● **Your goal**: Every line of the material must appear in the answer exactly as it does here.

----------------

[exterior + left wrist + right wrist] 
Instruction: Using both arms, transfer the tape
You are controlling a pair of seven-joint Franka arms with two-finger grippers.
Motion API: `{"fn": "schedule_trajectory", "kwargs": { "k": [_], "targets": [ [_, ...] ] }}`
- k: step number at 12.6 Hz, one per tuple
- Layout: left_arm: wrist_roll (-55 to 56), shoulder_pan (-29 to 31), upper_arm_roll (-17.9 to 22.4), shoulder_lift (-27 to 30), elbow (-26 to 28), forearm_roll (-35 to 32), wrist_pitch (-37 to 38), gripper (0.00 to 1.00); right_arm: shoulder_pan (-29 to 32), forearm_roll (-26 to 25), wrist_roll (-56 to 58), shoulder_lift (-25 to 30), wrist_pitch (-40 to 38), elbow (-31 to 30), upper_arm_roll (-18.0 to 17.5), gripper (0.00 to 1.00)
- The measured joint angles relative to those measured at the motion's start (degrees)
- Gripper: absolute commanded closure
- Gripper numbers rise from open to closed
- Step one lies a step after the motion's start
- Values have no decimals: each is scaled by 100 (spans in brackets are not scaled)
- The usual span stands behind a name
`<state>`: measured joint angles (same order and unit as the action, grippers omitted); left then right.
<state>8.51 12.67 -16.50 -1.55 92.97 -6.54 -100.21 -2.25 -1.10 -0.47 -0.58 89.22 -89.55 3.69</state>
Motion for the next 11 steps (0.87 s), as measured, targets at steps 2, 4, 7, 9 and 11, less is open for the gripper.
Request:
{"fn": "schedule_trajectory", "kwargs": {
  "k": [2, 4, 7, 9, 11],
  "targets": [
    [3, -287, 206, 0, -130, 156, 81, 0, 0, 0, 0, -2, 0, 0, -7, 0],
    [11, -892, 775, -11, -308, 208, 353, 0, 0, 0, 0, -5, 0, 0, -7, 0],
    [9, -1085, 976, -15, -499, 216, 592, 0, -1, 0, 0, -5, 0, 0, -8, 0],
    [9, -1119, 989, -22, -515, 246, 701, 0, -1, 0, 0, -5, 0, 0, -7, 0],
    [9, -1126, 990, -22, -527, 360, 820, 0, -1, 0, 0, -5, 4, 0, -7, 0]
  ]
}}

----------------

● **Response box**:
[exterior + left wrist + right wrist] 
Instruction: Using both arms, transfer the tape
You are controlling a pair of seven-joint Franka arms with two-finger grippers.
Motion API: `{"fn": "schedule_trajectory", "kwargs": { "k": [_], "targets": [ [_, ...] ] }}`
- k: step number at 12.6 Hz, one per tuple
- Layout: left_arm: wrist_roll (-55 to 56), shoulder_pan (-29 to 31), upper_arm_roll (-17.9 to 22.4), shoulder_lift (-27 to 30), elbow (-26 to 28), forearm_roll (-35 to 32), wrist_pitch (-37 to 38), gripper (0.00 to 1.00); right_arm: shoulder_pan (-29 to 32), forearm_roll (-26 to 25), wrist_roll (-56 to 58), shoulder_lift (-25 to 30), wrist_pitch (-40 to 38), elbow (-31 to 30), upper_arm_roll (-18.0 to 17.5), gripper (0.00 to 1.00)
- The measured joint angles relative to those measured at the motion's start (degrees)
- Gripper: absolute commanded closure
- Gripper numbers rise from open to closed
- Step one lies a step after the motion's start
- Values have no decimals: each is scaled by 100 (spans in brackets are not scaled)
- The usual span stands behind a name
`<state>`: measured joint angles (same order and unit as the action, grippers omitted); left then right.
<state>8.51 12.67 -16.50 -1.55 92.97 -6.54 -100.21 -2.25 -1.10 -0.47 -0.58 89.22 -89.55 3.69</state>
Motion for the next 11 steps (0.87 s), as measured, targets at steps 2, 4, 7, 9 and 11, less is open for the gripper.
Request:
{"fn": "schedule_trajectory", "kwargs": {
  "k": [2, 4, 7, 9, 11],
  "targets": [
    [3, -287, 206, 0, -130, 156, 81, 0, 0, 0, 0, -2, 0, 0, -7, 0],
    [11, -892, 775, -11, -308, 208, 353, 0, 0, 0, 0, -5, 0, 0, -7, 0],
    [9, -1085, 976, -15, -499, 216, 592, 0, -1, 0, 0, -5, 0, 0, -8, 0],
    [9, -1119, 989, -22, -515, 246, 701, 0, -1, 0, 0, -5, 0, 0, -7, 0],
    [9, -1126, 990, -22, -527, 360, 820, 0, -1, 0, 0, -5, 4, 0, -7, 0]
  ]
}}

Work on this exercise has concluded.